Pedro Almodovar’s new movie with Penelope Cruz is his most explicitly political.


By Lidija Haas  
The New Republic

Dec 27, 2021 - The first time I saw Penélope Cruz’s face, contorted and weeping, was during the brief opening sequence of Pedro ­Almodóvar’s 1997 film, Live Flesh. Cruz plays a sex worker who gives birth on Christmas (to a boy who will be the movie’s protagonist) on a bus in the middle of the night. Hollywood hadn’t yet typecast her as a manic dream Spanish sex symbol, and I remember being struck—then, and again in Almodóvar’s 1999 masterwork, All About My Mother—by her odd, disarming configuration of flesh and bone. With her big sad eyes, long nose, and jutting lips, she looked awkward and almost comically defenseless. Cruz could have been a major star in the silent era—she can crack you up or break you open with a look.

What I hadn’t recalled about Live Flesh, a characteristically bright-colored, poppy, lurid confection of sexual obsession and revenge based on a Ruth Rendell novel, was that it begins under Franco. It’s 1970, and a “state of exception” restricts freedom of speech and association. In one shot, the bus Cruz is on when she goes into labor pulls away to reveal graffiti on a wall that reads LIBERTAD / ABAJO EL ESTADO DE ESCEPCIÓN! (Liberty, down with the state of exception!)

Such direct references to history and politics have been relatively rare in Almodóvar’s work. Having grown up in midcentury conservative rural Spain, he emerged as part of La Movida, the transgressive cultural flowering that took place in Madrid after Franco’s regime ended with his death in 1975. Amid a scene that mixed alternative theater, punk rock, and porn, Almodóvar began making Super8s and then features in the vein of directors like John Waters. In frantically paced, antirealist, antipatriarchal, and often farcical early movies, he sought out every possible taboo to bust, appropriated and inverted Francoera Spanish kitsch, and blended it all with the tropes of classic melodrama and noir. (The Roman Catholic Church is a favorite target, but there’s also Matador, in which a serial-killing woman brandishes her hairpin as a weapon in the style of a bullfighter.)

If Almodóvar’s anarchic, sensual early work has often been interpreted as a response to Francoist repression, his emphasis on social and sexual freedoms, hedonism, and psychological idiosyncrasies nonetheless tended to be received as apolitical. That held true as Almodóvar developed a richer, more melancholic and emotionally sophisticated mode, and secured his place as the most internationally famous filmmaker of La Movida (and probably Spain as a whole).
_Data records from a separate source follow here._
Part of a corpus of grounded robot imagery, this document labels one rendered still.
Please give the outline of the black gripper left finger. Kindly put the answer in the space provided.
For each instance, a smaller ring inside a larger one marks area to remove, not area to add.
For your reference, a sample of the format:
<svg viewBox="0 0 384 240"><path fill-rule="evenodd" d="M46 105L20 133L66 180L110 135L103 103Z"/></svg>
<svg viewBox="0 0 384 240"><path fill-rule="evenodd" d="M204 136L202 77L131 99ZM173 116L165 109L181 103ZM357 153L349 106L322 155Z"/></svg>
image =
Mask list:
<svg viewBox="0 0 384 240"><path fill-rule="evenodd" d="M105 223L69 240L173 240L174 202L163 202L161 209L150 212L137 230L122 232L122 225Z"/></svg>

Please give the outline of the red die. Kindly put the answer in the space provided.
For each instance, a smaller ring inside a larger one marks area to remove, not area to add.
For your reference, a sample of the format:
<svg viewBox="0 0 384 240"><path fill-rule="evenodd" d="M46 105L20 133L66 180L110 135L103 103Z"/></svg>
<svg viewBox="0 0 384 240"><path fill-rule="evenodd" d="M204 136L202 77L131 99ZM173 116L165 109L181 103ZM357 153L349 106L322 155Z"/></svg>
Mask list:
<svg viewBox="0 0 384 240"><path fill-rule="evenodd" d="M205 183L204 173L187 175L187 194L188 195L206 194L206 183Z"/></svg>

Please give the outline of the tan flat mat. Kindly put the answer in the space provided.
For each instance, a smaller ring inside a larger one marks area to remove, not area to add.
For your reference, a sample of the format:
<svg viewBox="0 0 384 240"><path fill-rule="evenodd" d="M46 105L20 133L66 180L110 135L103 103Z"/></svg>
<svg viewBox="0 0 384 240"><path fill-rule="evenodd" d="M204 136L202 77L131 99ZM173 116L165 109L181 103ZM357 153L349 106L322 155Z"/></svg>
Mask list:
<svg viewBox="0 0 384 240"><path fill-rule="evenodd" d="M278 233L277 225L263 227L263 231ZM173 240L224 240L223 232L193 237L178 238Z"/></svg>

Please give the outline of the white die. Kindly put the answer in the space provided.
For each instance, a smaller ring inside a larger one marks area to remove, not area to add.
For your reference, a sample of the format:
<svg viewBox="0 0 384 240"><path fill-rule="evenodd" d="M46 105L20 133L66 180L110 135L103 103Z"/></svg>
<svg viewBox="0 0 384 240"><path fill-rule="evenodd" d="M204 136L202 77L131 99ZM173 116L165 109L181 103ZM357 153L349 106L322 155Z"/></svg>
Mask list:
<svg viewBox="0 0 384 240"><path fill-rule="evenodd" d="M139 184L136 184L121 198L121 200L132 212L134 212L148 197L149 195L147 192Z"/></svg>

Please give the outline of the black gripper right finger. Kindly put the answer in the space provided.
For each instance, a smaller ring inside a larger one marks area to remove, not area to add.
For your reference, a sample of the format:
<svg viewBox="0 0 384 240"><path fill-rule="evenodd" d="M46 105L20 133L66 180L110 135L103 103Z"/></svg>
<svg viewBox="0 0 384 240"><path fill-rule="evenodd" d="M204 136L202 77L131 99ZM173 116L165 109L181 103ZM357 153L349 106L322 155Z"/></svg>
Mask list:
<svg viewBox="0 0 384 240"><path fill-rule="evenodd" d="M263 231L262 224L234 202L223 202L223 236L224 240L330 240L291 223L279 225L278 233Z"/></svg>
Still, many of his films unfold in an almost aggressively fluid and feminine world, in which the interests and pleasures and difficulties of women, and femmes in particular, determine everything. (By the same token, you might sometimes detect an edge of misogyny in reactions to his work, both positive and negative—an assumption of unseriousness, indiscipline, morbid aestheticism, fantastical inwardness.) In that sense, his preoccupation with performance and artifice feels more like an examination of the conditions of everyday life than a retreat from them.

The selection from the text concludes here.